We celebrate the gift of God’s glory.
Shortly after our son was born, I heard a sermon on John chapter nine, where Jesus heals a man born blind. I immediately wanted to storm out of the sanctuary that day. No amount of therapy, prayer, or time could erase an extra chromosome from my son’s genetic code. Down syndrome was permanent.
I didn’t leave, and I’m glad. God didn’t erase the pain of my grief but he did give me fresh hope and a new prayer. When the disciples asked why the man had been born blind, Jesus replied: “that the works of God might be displayed in him” (John 9:3). Yes, Jesus performed a miracle by renewing the man’s sight, but the greater miracle? Jesus was able to make it happen. Jesus revealed his divine power in this man’s life. Could he do the same for my son? I began begging God to show me his glory through my son’s life. And let me tell you, God has answered this prayer in a million little ways.
My son’s life demonstrates God’s glory to the world because God’s power is made perfect in weakness. My son may not have the same abilities as his five year old brother, but when he overcomes the impossible—like rolling over, speaking full sentences, and one day hopefully reading—it’s nothing short of a miracle. Every time he makes progress in his development, I stand in awe of the wonder and majesty of God’s power.
My son’s life helps me understand the glory of God’s upside down kingdom. Because the world elevates perfection and power, it seeks to eliminate those who are considered imperfect or powerless. As I witness the life of someone the world may consider unworthy, I’m able to see a clear distinction. God’s kingdom is in direct opposition to the kingdom of this world. His kingdom is one of lowliness rather than power, humility over arrogance, and sacrifice over self-glorification. God’s love isn’t reserved for those who are powerful or capable. God demonstrated his love for us at the cross and it is available for all who believe. God used what the world considered foolish to bring about our redemption (1 Cor 1:27-28). Our greatest boast is in the power of the cross.
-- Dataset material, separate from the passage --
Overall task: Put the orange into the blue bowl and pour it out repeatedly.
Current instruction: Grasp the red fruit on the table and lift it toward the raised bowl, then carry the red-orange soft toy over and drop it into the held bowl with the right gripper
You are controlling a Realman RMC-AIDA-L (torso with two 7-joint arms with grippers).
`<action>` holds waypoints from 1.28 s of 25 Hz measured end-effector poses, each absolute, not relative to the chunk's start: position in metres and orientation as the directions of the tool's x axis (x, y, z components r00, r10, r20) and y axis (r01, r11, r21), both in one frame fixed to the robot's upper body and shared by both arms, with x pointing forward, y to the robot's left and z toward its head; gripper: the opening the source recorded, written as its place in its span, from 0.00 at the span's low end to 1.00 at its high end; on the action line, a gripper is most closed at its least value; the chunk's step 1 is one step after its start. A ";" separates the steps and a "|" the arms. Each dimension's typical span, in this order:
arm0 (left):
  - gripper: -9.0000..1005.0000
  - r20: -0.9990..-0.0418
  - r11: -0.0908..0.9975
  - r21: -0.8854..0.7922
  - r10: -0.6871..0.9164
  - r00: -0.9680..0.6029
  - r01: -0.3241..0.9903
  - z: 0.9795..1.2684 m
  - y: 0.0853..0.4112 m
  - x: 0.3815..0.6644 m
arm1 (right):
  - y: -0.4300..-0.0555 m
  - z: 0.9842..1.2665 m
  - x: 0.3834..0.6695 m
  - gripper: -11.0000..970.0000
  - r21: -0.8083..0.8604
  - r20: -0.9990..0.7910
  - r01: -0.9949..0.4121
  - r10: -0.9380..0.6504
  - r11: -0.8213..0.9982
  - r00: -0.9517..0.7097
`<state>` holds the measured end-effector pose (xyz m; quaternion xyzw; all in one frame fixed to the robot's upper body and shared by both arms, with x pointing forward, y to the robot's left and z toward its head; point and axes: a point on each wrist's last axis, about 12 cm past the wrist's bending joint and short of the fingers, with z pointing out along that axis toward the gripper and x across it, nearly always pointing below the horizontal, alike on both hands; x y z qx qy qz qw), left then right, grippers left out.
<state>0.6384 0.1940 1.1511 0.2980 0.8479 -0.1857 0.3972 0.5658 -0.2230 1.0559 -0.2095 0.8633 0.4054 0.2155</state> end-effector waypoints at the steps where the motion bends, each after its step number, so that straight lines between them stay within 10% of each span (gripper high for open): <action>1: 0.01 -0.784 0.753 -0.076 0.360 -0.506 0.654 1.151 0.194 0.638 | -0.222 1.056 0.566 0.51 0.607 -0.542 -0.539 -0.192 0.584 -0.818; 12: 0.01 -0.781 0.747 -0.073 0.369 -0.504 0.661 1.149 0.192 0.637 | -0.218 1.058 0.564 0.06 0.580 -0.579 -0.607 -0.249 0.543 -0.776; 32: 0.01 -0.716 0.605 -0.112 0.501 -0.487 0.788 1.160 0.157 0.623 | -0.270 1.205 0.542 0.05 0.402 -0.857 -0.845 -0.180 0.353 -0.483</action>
This makes no sense. But it is the very essence of wisdom in God’s kingdom.
I don’t pretend to understand why God allows disability, but I do know he displays his glory in our suffering. For it’s in hardship, challenges, and grief when we grow to know God more. Maybe not at first, but as our faith increases, God uses suffering to produce in us character, perseverance, and hope. Through suffering we come to know Christ more as we share in his suffering. And we grow to long for heaven like never before. When I see my son suffer, I yearn for Jesus to return and make all things new. Will there be Down syndrome in heaven? I don’t know, but if there is, it won’t be accompanied by hardship.
I can’t wait for the day when the struggles associated with Down syndrome disappear. The sure hope of heaven helps me to look beyond what is toward what will be. And the vision of my son falling at Jesus’ feet, and joining with the saints with unhindered speech before his throne, well now, that is something to celebrate.